Others, expecting China to be among the first to recover, hope to shift their focus to the domestic market. This turns out to be difficult as well. In the toy export business, after leaving the factory, products typically go through many layers of distributors and wholesalers in different countries before finally reaching the consumer. More or less, the manufacturers’ only participation in this process until now has been loading toys on to trucks at the factory gate.

To refocus on the domestic market, Chenghai would have to build a new domestic distribution network from scratch, or rely on social media and e-commerce to sell direct to the consumer. Both must happen fast and will take an enormous amount of money. Chenghai’s toy companies haven’t a great track record of being nimble in facing new challenges, so this could prove quite problematic.

Honton, a commercial event organizer, is connecting factories and distributors virtually. A virtual exhibition hall called “Xiaoniao [little bird] Cloud” enables factories to show their products directly to distributors through images and videos. More than 3000 factories and hundreds of distributors have signed up and over 100 million toys are on display.

A drop in the ocean

Inside a toy market in Guangzhou, many booths are shut down. Photo By WU Rong

The shock of the pandemic is being up and down the industrial chain.

Zhan Xiaoying is a wholesaler in Guangzhou’s Yide Road toy district, this year she is selling a particular Chenghai soft toy. The fist-sized soft toys have not taken off in China, and most of her customers come from overseas. Business has been dismal since reopening.

“No more than ten people a day visit my store each day. None of them are foreigners. They are all immediately sent to quarantine when they get off the plane!”

Her business is floundering. Over 30,000 yuan of rent and the landlord refuses to renegotiate. Utility bills are high. To save electricity, she keeps only a small lamp on, at the entrance to the store. She has sold only 600 yuan worth of toys since she restarted her business, a mere drop in her 2 million yuan ocean of inventory.

Zhan has no intention of moving online. “It looks more glamorous than it actually is,” she said. She and her fellow wholesalers have had their fair share of e-commerce horror. A platform reached out to them last year, promising all-inclusive support for online stores, but the sign-up fees and commissions didn’t transfer into sales and profits. The online stores did very poorly, and many sellers gave up.

In Zhan’s way of thinking, toy purchases, especially large purchases, still rely on in-person experiences in brick-and-mortar stores. Online stores incur marketing costs that are unsustainable to a small business like hers.

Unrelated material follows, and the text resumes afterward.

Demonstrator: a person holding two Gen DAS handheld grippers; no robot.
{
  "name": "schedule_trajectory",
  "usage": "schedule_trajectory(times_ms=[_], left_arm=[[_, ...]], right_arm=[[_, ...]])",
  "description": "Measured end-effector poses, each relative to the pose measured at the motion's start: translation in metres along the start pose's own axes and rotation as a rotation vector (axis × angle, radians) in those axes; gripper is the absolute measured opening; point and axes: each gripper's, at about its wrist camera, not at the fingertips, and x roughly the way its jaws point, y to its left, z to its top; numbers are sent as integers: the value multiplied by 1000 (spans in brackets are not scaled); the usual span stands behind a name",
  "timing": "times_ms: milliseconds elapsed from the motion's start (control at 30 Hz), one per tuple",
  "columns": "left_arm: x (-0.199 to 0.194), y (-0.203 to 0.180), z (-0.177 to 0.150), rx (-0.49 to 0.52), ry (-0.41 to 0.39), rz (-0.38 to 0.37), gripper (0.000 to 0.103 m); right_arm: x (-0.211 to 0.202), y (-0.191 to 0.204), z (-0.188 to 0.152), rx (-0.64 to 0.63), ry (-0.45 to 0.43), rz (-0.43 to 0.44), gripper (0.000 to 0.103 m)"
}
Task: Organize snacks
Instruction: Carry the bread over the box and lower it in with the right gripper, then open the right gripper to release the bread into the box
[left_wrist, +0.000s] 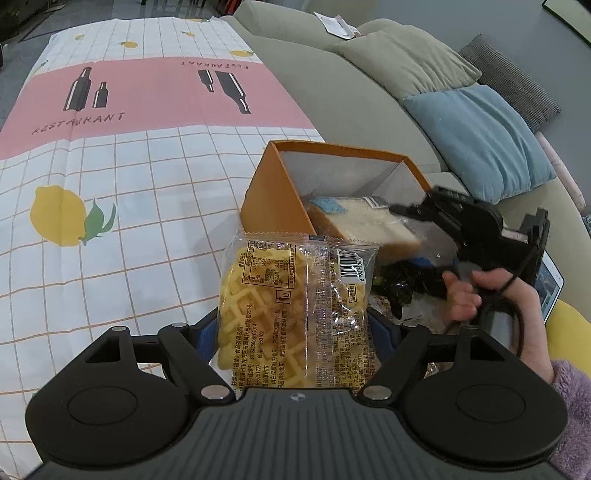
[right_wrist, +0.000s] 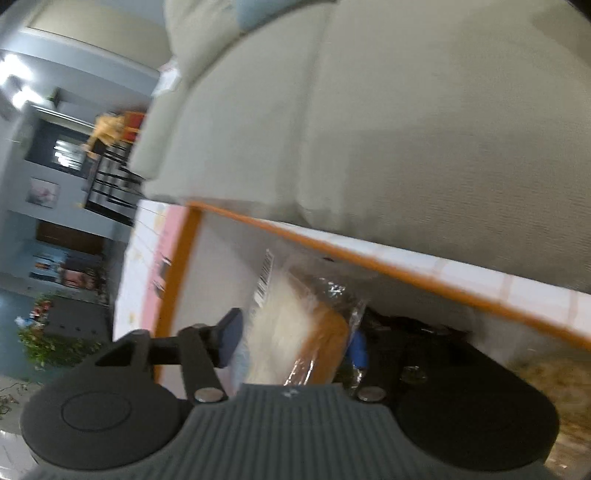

Zhan intends to talk to her landlord again, hoping that he will budge on the rent, given the large number of tenants who have moved away. If not, she will just dispose of her stock and shut down the store.

“Maybe I’ll rent in another market where the landlord is easier on new tenants.”

If worst comes to worst, Zhan is prepared to leave the toy business behind and get a job at a friend’s logistics company.